Effective TLDs and Why We (Sometimes) Ignore Them

April 19, 2019

Post by Robert Hansen

Once upon a time there were only a few top level domains, like “.com” and “.net” and life was good. Then along came some friendly blokes who wanted everything to live under their top level domain, like “.co.uk” would be the “.com” for the “.uk” TLD. That worked great for about 10 seconds, until a hacker realized that cookies from one “.co.uk” domain were leaking to another.  That is to say if you owned “bank.co.uk” your cookies would leak to “hacker.co.uk” because the browser didn’t know the difference.  They were treated as subdomains of a domain, instead of domains of a TLD.
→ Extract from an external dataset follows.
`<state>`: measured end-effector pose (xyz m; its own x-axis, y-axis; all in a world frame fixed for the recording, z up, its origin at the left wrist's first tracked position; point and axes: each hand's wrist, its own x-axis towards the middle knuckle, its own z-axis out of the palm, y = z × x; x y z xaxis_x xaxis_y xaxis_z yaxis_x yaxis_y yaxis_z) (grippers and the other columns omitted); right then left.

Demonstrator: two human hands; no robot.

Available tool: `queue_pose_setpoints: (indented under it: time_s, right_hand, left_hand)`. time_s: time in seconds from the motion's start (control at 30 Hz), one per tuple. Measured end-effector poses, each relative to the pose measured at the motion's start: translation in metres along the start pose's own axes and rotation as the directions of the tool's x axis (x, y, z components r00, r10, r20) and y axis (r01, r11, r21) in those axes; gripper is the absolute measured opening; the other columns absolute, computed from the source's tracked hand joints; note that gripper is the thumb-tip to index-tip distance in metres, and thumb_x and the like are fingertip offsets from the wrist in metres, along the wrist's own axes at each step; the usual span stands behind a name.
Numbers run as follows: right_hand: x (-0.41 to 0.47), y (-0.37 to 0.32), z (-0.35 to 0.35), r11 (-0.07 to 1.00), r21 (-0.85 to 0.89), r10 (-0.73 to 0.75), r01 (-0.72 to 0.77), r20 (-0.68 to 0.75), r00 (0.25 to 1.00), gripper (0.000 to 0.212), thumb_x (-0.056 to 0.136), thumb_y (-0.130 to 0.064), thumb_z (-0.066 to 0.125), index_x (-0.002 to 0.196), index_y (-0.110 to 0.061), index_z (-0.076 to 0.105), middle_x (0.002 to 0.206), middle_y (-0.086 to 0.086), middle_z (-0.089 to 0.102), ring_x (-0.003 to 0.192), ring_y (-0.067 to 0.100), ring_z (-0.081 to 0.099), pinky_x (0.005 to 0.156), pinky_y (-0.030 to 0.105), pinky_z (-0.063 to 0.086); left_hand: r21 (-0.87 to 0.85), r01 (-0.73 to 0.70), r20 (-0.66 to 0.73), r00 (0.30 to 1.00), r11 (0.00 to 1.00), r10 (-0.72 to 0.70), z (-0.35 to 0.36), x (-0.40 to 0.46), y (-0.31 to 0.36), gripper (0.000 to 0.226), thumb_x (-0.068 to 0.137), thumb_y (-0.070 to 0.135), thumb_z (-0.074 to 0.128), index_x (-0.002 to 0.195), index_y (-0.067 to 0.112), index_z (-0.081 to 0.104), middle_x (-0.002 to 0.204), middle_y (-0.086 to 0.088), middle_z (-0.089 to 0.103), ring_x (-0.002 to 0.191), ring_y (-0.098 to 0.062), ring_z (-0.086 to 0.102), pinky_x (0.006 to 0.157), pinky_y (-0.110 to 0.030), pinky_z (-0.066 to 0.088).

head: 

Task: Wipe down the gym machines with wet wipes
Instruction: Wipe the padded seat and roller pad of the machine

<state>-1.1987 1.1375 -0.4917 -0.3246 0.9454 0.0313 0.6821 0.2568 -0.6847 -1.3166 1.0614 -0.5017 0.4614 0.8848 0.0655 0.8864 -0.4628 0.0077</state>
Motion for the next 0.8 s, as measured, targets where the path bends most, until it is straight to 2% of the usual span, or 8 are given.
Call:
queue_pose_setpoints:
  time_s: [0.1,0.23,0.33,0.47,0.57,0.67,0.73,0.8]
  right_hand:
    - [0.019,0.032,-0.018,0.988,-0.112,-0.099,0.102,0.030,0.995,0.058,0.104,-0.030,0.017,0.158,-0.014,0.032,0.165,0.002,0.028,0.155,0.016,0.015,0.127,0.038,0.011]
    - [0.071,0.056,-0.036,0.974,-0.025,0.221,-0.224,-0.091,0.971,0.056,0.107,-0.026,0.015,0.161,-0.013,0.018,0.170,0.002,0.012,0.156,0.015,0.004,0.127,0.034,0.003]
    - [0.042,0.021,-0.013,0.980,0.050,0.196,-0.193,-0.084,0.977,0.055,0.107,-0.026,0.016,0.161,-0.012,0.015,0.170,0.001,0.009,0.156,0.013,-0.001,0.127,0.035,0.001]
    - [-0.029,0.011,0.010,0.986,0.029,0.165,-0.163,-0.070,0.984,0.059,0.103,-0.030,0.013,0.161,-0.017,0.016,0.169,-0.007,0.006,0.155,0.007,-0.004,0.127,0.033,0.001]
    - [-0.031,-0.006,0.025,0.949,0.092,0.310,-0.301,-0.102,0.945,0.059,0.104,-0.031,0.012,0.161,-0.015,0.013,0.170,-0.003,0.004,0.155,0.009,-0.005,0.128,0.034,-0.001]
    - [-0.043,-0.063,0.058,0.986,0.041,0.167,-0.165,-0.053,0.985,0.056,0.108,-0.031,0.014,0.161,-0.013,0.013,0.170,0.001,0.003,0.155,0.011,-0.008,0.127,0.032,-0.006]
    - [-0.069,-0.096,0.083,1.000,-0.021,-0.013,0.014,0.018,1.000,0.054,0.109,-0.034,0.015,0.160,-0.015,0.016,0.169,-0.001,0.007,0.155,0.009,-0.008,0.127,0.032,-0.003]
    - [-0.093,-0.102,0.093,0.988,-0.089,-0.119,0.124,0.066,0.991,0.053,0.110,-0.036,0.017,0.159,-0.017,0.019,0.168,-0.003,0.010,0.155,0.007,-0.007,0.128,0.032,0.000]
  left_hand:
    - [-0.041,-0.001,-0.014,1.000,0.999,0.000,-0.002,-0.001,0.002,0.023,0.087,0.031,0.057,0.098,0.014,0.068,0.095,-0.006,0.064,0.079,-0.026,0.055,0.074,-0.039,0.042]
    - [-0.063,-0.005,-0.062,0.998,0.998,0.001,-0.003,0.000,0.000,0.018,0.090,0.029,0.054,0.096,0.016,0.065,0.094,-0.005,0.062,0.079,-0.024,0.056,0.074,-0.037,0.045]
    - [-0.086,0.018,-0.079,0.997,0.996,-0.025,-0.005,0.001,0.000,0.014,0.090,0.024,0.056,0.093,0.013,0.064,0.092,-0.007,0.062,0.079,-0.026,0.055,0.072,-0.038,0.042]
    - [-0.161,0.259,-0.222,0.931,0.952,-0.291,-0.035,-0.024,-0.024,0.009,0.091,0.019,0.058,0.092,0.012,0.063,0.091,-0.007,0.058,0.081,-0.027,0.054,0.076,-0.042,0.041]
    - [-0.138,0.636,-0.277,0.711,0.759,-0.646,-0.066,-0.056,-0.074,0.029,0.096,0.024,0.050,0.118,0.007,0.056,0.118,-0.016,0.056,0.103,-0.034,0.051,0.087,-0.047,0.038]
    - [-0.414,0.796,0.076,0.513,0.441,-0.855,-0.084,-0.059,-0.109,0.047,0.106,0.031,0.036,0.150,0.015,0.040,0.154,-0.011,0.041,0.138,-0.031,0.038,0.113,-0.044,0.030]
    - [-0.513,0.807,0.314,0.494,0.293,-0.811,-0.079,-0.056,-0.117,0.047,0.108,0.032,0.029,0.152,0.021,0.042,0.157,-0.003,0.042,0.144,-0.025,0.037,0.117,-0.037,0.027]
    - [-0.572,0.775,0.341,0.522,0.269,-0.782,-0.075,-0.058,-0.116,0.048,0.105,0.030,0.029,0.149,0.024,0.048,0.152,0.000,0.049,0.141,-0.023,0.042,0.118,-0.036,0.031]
That was clearly not going to work. So enter bandage #1 – browsers were outfitted with a new technology called an “effective TLD”.  So now “.co.uk” was truly treated like “.com”, in the sense that any subdomains under those domains were treated like domains of a TLD.  Which is to say they were isolated from one another, from the perspective of the same origin policy. That seemed to work great.  That is, until companies got extremely sloppy with their development.

Enter companies like Google. Google owns something called “blogspot.com”. Blogspot is a blogging system and has no relation at all to being a top level domain. However, it was designed sloppily to allow full HTML and JavaScript to be uploaded all under the same domain – with effectively zero checks nor balances (at least initially). So one person on “bank.blogspot.com” could have their cookies read or tampered by “hacker.blogspot.com”. That should have been the end of the story. The story could have simply been: bad developers design bad code, we all laugh at them, they fix it, and the world keeps spinning.

But then came bandage #2. The browser manufacturers decided to allow companies to decide if they were a top level domain. So “blogspot.com” can say “hey, I’m like co.uk”, which they are not.  So now we have a whole new problem – there is no way to distinguish visually from a top level domain, an effective top level domain, and a domain anymore.

This is where it gets problematic. Let’s say someone says “tell me all of my domains” but one of their domains is an effective TLD. Does that mean that it’s not a domain? It sure does – at least from the browser’s perspective. So we have to “sort of” ignore top level domains. But when we crawl sites we obviously can’t ignore the effective TLDs, because we don’t want to accidentally break the same origin policy.  In that case we have to pay attention to it.  It’s a fine line and easily mistaken if you are not very familiar with these nuances.

When people talk with wonder in their eyes about the Internet – I just look at how unbelievably broken these systems are, and how much work it is to rectify these issues for our customers. And that dear reader, is why we sometimes ignore effective TLDs.